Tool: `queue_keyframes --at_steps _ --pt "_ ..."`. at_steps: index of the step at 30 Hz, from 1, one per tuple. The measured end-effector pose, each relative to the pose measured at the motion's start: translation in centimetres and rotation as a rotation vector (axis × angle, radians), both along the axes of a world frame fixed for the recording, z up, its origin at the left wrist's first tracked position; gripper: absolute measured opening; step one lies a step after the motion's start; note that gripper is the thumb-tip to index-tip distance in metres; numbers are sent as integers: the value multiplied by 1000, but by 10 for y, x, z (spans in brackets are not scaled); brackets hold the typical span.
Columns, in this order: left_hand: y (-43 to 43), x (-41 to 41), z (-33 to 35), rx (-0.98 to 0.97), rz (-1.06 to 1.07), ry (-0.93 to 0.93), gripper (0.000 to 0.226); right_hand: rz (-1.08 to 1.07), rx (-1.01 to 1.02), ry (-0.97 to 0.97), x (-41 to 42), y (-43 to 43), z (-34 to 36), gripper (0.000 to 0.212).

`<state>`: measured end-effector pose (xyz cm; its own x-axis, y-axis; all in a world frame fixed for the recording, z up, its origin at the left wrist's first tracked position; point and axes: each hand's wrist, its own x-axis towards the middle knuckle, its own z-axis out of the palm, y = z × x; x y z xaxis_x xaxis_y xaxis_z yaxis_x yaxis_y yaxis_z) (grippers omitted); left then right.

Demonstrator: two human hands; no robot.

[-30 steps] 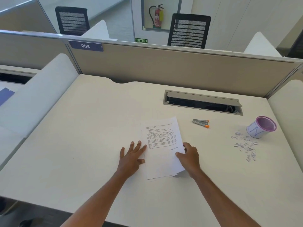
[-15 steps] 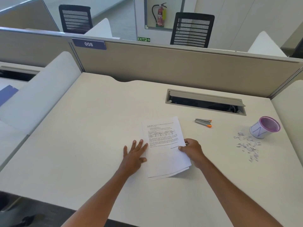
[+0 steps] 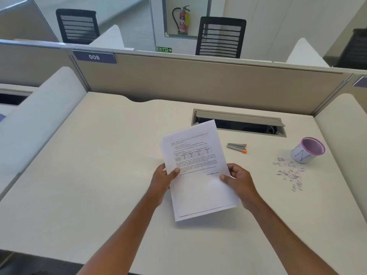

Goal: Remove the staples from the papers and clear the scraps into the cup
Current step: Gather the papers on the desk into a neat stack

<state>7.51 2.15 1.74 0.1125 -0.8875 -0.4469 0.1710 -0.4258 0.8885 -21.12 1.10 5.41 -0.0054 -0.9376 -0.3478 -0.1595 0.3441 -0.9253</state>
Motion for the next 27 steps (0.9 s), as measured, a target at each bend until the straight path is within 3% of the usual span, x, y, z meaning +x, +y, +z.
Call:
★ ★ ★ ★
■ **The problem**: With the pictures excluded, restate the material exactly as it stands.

■ **Answer**:
Tool: `queue_keyframes --at_steps _ --pt "_ ..."`. at_steps: index of the step at 30 Hz, from 1, one per tuple. The measured end-effector pose, each relative to the pose measured at the motion's start: translation in centimetres and rotation as a rotation vector (axis × angle, radians), both along the axes of a world frame fixed for the recording, z up, its origin at the left wrist's first tracked position; gripper: absolute measured opening; step one lies a step after the motion's start; note that gripper is the thumb-tip to index-tip distance in metres; numbers are sent as integers: the value multiplied by 1000, but by 10 for y, x, z (spans in brackets are not scaled); brackets hold the typical span.
Columns, in this order: left_hand: y (-43 to 43), x (-41 to 41), z (-33 to 35), rx (-0.98 to 0.97), rz (-1.06 to 1.07), ry (-0.93 to 0.93), gripper (0.000 to 0.226); right_hand: rz (-1.08 to 1.07), rx (-1.01 to 1.02), ry (-0.97 to 0.97), x (-41 to 42), y (-43 to 43), z (-34 to 36), gripper (0.000 to 0.212).

`<state>`: measured end-effector pose (xyz cm; its own x-axis, y-axis; all in a world frame fixed for the recording, z up, its origin at the left wrist's first tracked position; point and axes: each hand's wrist, its own x-axis towards the middle knuckle, its own z-axis out of the palm, y = z × x; x y z xaxis_x xaxis_y xaxis_z yaxis_x yaxis_y yaxis_z) (grippers omitted); left then right.

Demonstrator: two human hands; no robot.

[-30 steps] 
[-15 steps] 
[+0 steps] 

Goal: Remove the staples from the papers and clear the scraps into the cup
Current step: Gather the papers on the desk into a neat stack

<state>7.51 2.15 1.74 0.1125 -0.8875 -0.4469 0.1710 -0.4258 0.8885 -21.12 1.10 5.41 -0.0054 -0.9376 -0.3478 -0.1595 0.3441 -0.9253</state>
Motion for the next 27 steps (0.9 s), as measured, a target at each bend until the straight path is within 3% of the usual span, x, y, z meaning +x, +y, +z.
Call:

Fully answered, the exercise is complete.